— WHAT TO DO —
Using the records below, locate all lines containing "beige" and return them.

— RECORD EXTRACTS —

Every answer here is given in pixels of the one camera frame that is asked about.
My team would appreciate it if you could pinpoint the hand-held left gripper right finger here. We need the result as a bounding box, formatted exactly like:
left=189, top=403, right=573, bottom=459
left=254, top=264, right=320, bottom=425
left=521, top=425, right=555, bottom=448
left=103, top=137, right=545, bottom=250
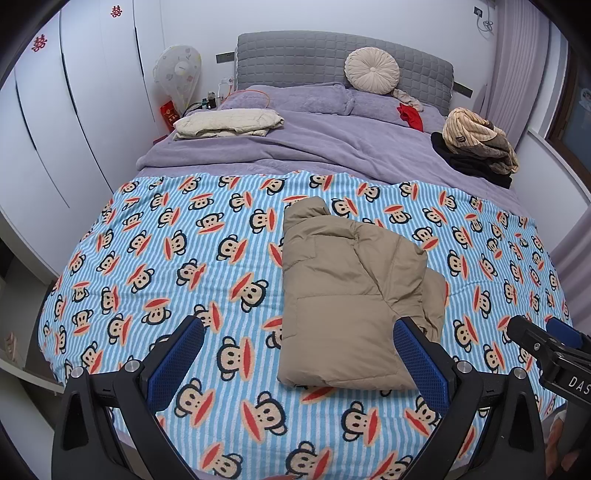
left=392, top=316, right=548, bottom=480

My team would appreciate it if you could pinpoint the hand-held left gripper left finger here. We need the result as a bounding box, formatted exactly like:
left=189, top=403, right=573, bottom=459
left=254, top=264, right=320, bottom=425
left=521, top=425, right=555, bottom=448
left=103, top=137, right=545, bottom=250
left=51, top=316, right=206, bottom=480

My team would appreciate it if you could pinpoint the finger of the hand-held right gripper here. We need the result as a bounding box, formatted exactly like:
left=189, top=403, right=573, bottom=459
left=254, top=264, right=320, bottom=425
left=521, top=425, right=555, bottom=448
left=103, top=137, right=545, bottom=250
left=508, top=315, right=561, bottom=365
left=547, top=316, right=583, bottom=347

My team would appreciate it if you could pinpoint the beige puffer jacket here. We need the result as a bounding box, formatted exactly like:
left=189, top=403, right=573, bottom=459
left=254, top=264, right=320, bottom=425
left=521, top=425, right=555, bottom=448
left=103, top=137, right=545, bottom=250
left=277, top=196, right=448, bottom=392

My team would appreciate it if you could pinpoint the person's right hand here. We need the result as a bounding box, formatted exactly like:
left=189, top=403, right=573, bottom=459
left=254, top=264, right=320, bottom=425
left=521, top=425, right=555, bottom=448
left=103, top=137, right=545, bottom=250
left=545, top=408, right=573, bottom=478

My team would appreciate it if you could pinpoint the striped monkey print blanket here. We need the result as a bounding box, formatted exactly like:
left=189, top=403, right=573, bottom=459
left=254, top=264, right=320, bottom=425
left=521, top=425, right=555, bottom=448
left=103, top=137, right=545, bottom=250
left=39, top=170, right=573, bottom=480

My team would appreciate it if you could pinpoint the white windowsill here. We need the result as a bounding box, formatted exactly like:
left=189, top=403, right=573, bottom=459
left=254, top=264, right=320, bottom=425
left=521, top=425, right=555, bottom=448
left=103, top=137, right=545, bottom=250
left=512, top=129, right=591, bottom=241

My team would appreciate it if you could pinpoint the black garment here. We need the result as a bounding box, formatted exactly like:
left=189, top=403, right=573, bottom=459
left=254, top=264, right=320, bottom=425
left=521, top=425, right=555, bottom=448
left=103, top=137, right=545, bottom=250
left=431, top=131, right=513, bottom=189

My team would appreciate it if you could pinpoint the brown garment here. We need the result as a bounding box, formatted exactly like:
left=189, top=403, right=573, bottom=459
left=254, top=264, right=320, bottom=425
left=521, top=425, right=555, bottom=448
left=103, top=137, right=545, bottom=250
left=466, top=124, right=519, bottom=174

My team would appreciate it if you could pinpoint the cream striped garment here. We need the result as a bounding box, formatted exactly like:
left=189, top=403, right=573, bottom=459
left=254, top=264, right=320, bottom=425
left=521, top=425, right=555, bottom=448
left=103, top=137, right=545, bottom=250
left=442, top=107, right=519, bottom=174

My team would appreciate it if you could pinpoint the dark framed window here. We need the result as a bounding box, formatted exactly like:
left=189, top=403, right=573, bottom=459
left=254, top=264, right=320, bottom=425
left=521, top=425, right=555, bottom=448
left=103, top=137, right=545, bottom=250
left=545, top=46, right=591, bottom=153

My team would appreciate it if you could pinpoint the purple fleece duvet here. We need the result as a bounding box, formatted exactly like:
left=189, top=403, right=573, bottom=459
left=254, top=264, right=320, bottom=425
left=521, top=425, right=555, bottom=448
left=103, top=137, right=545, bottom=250
left=136, top=83, right=527, bottom=217

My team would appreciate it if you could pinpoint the folded cream jacket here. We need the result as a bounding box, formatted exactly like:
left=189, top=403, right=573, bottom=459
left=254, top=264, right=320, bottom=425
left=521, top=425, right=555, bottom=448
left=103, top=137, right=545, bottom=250
left=173, top=108, right=284, bottom=140

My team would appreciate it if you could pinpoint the red cloth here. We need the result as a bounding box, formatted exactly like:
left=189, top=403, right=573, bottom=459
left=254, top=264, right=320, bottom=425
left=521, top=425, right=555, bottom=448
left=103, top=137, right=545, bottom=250
left=398, top=102, right=426, bottom=133

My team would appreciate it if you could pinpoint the white wardrobe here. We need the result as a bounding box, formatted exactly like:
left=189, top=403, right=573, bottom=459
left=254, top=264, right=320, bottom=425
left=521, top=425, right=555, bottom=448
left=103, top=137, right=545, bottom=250
left=0, top=0, right=162, bottom=287

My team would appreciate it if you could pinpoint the bedside clutter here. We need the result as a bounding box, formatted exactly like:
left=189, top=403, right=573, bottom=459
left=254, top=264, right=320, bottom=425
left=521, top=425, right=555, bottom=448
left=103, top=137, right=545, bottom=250
left=185, top=90, right=225, bottom=114

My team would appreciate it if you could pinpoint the purple pillow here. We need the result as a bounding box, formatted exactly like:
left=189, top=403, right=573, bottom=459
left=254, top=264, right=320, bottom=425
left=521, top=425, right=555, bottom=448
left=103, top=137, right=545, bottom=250
left=222, top=83, right=349, bottom=114
left=346, top=89, right=439, bottom=130

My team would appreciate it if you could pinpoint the small beige cloth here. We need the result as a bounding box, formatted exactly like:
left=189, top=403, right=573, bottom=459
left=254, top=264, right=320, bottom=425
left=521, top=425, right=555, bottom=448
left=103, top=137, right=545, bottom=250
left=392, top=88, right=424, bottom=112

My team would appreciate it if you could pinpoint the lilac curtain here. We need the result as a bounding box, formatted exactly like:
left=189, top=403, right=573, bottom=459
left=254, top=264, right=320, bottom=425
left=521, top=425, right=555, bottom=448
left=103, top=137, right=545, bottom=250
left=480, top=0, right=568, bottom=139

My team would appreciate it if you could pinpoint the covered standing fan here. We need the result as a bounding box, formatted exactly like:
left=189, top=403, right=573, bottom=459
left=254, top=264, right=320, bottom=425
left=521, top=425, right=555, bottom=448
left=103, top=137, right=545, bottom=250
left=152, top=45, right=202, bottom=116

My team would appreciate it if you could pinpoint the round cream pleated cushion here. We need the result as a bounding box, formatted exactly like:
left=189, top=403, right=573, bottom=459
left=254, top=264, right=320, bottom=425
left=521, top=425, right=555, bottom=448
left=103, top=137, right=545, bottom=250
left=345, top=47, right=400, bottom=95

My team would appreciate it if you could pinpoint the grey quilted headboard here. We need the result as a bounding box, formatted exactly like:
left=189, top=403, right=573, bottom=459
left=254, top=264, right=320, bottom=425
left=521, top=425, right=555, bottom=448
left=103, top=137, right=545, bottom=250
left=235, top=31, right=454, bottom=116

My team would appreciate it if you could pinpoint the orange cable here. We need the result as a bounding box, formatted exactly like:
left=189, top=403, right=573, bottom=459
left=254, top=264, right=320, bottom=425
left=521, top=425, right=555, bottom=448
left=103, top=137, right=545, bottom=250
left=222, top=89, right=271, bottom=109

— TASK OUTPUT —
My team would appreciate it if you could pinpoint the beige puffer jacket here. We need the result as a bounding box, formatted exactly like:
My team would appreciate it if you could pinpoint the small beige cloth here. We need the result as a bounding box, formatted exactly like:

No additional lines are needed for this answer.